WORK REQUIRED - A single figure is the whole answer: the number of lines in the records that contain "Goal".

──────

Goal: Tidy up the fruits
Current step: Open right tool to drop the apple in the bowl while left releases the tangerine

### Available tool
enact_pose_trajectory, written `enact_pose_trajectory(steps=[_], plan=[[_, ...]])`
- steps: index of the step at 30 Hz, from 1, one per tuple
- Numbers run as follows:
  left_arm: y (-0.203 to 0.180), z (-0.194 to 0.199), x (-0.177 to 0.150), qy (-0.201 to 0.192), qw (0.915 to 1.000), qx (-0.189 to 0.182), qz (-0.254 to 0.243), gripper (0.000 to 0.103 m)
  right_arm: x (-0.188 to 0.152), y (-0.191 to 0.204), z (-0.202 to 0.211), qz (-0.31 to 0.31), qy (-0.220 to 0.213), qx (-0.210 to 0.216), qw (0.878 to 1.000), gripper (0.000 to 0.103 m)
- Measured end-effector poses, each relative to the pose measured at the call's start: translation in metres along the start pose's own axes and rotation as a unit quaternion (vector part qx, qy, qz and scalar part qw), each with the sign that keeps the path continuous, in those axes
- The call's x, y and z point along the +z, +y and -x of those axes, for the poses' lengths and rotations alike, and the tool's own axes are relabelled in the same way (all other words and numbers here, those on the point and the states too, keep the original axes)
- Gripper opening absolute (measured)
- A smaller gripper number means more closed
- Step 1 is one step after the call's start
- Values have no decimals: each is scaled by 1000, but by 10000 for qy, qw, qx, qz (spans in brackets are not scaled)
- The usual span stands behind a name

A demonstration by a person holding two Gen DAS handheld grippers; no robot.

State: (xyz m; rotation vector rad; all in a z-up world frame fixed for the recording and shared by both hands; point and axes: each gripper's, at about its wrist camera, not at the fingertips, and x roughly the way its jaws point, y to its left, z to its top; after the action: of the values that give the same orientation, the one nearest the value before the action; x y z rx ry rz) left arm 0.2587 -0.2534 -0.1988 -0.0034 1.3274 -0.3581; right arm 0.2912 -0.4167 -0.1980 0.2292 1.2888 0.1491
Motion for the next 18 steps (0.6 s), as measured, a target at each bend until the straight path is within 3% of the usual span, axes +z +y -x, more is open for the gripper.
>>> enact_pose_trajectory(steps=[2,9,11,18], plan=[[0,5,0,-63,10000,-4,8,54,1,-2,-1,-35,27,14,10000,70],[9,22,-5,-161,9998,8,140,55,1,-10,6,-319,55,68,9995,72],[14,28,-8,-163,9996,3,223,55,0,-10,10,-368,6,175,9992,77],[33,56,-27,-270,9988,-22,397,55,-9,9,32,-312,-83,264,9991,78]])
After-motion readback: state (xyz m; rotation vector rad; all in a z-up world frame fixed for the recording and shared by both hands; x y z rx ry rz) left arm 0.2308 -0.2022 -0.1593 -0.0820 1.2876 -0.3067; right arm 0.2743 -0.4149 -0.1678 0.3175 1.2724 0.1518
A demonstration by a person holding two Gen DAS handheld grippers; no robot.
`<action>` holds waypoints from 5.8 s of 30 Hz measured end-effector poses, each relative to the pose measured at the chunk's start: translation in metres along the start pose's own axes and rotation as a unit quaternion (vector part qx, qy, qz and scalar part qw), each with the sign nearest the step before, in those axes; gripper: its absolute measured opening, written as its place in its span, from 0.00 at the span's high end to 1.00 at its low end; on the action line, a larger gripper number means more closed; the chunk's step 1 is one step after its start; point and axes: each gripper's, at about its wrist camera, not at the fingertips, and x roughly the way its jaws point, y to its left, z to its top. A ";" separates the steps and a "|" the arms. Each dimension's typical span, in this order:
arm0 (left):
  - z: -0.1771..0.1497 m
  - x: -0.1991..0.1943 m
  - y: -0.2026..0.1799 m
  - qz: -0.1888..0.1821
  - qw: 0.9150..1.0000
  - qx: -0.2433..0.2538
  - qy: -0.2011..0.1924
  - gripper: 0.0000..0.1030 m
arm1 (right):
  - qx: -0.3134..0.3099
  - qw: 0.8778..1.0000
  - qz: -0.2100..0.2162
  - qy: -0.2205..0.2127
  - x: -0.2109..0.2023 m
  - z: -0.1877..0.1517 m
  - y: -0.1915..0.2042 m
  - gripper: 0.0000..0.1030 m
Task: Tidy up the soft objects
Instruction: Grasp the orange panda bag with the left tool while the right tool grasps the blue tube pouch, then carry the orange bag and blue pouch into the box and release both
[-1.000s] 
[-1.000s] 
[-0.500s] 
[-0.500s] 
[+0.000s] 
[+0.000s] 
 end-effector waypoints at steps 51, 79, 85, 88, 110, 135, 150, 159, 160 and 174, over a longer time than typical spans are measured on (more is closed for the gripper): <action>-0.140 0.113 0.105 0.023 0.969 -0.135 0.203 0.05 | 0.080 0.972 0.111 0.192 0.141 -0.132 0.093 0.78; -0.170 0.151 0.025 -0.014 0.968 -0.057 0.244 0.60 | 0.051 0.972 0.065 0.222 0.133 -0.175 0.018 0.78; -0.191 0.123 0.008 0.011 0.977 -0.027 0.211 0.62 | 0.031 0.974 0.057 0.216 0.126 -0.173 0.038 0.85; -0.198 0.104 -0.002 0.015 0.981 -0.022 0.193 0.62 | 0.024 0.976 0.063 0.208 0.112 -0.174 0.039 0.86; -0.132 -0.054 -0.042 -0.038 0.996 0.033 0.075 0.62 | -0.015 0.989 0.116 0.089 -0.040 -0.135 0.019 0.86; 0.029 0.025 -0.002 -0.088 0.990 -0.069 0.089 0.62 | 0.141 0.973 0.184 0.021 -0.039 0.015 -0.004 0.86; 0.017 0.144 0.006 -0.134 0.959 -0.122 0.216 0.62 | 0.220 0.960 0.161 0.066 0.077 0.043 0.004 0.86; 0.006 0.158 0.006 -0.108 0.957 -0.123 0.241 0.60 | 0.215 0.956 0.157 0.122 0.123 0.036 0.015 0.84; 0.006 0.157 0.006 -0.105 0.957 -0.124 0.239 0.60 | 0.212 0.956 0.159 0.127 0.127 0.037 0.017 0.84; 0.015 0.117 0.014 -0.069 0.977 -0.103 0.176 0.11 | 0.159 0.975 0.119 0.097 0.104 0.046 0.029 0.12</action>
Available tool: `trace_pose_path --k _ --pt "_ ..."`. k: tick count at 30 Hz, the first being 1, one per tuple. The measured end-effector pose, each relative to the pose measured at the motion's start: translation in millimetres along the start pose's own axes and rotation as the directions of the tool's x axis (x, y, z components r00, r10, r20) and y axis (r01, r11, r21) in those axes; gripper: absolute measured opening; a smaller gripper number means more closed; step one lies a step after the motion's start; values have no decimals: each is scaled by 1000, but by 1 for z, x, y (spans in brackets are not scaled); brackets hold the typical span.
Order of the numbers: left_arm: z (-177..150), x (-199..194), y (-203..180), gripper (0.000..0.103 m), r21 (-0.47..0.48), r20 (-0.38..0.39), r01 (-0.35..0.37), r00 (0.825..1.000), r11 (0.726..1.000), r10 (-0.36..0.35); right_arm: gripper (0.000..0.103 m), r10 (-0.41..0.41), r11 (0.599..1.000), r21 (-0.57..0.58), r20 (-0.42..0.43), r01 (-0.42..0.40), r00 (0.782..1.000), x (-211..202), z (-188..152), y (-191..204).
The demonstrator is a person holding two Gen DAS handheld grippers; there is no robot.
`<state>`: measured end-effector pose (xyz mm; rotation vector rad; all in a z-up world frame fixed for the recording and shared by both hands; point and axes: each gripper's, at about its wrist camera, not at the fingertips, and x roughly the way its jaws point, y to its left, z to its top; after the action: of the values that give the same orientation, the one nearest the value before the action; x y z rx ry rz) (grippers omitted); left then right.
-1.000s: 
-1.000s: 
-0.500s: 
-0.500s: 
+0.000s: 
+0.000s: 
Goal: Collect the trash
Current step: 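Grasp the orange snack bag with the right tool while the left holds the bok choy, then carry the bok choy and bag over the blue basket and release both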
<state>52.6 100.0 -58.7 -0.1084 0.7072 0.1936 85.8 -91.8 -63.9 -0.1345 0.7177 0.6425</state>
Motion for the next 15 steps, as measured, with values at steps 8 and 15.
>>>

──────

EXERCISE RESULT - 2